--- TASK GOAL ---
Nothing may be added, dropped, or altered; restate the listing word for word.

»»

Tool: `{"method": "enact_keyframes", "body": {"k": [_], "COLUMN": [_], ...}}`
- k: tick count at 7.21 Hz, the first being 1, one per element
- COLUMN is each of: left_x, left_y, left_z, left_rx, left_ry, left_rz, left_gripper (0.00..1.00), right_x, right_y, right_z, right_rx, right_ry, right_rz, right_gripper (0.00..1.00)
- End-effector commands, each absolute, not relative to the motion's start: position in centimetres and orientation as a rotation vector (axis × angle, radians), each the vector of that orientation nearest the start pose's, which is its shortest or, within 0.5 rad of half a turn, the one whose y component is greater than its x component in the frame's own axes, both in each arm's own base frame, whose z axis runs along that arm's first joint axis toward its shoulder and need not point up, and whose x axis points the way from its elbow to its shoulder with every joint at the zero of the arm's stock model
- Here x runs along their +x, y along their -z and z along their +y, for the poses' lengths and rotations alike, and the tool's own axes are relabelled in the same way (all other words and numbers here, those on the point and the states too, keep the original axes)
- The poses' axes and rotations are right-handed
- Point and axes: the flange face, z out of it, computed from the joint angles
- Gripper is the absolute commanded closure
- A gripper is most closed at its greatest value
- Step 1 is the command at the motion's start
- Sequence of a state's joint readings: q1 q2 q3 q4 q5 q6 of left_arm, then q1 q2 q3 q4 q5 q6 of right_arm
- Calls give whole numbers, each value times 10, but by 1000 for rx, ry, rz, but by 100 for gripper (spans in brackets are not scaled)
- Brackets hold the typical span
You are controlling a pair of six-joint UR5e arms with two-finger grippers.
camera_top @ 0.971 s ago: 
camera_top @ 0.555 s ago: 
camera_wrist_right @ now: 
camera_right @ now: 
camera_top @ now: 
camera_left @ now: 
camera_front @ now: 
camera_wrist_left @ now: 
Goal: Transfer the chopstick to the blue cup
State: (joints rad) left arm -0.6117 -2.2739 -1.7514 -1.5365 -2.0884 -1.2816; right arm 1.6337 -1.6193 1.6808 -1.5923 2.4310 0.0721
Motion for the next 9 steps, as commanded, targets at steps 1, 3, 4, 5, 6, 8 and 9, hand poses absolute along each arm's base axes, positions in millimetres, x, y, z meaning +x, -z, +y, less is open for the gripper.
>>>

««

--- RESPONSE BELOW ---
Tool: `{"method": "enact_keyframes", "body": {"k": [_], "COLUMN": [_], ...}}`
- k: tick count at 7.21 Hz, the first being 1, one per element
- COLUMN is each of: left_x, left_y, left_z, left_rx, left_ry, left_rz, left_gripper (0.00..1.00), right_x, right_y, right_z, right_rx, right_ry, right_rz, right_gripper (0.00..1.00)
- End-effector commands, each absolute, not relative to the motion's start: position in centimetres and orientation as a rotation vector (axis × angle, radians), each the vector of that orientation nearest the start pose's, which is its shortest or, within 0.5 rad of half a turn, the one whose y component is greater than its x component in the frame's own axes, both in each arm's own base frame, whose z axis runs along that arm's first joint axis toward its shoulder and need not point up, and whose x axis points the way from its elbow to its shoulder with every joint at the zero of the arm's stock model
- Here x runs along their +x, y along their -z and z along their +y, for the poses' lengths and rotations alike, and the tool's own axes are relabelled in the same way (all other words and numbers here, those on the point and the states too, keep the original axes)
- The poses' axes and rotations are right-handed
- Point and axes: the flange face, z out of it, computed from the joint angles
- Gripper is the absolute commanded closure
- A gripper is most closed at its greatest value
- Step 1 is the command at the motion's start
- Sequence of a state's joint readings: q1 q2 q3 q4 q5 q6 of left_arm, then q1 q2 q3 q4 q5 q6 of right_arm
- Calls give whole numbers, each value times 10, but by 1000 for rx, ry, rz, but by 100 for gripper (spans in brackets are not scaled)
- Brackets hold the typical span
You are controlling a pair of six-joint UR5e arms with two-finger grippers.
camera_top @ 0.971 s ago: 
camera_top @ 0.555 s ago: 
camera_wrist_right @ now: 
camera_right @ now: 
camera_top @ now: 
camera_left @ now: 
camera_front @ now: 
camera_wrist_left @ now: 
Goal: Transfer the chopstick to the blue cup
State: (joints rad) left arm -0.6117 -2.2739 -1.7514 -1.5365 -2.0884 -1.2816; right arm 1.6337 -1.6193 1.6808 -1.5923 2.4310 0.0721
Motion for the next 9 steps, as commanded, targets at steps 1, 3, 4, 5, 6, 8 and 9, hand poses absolute along each arm's base axes, positions in millimetres, x, y, z meaning +x, -z, +y, less is open for the gripper.
>>>

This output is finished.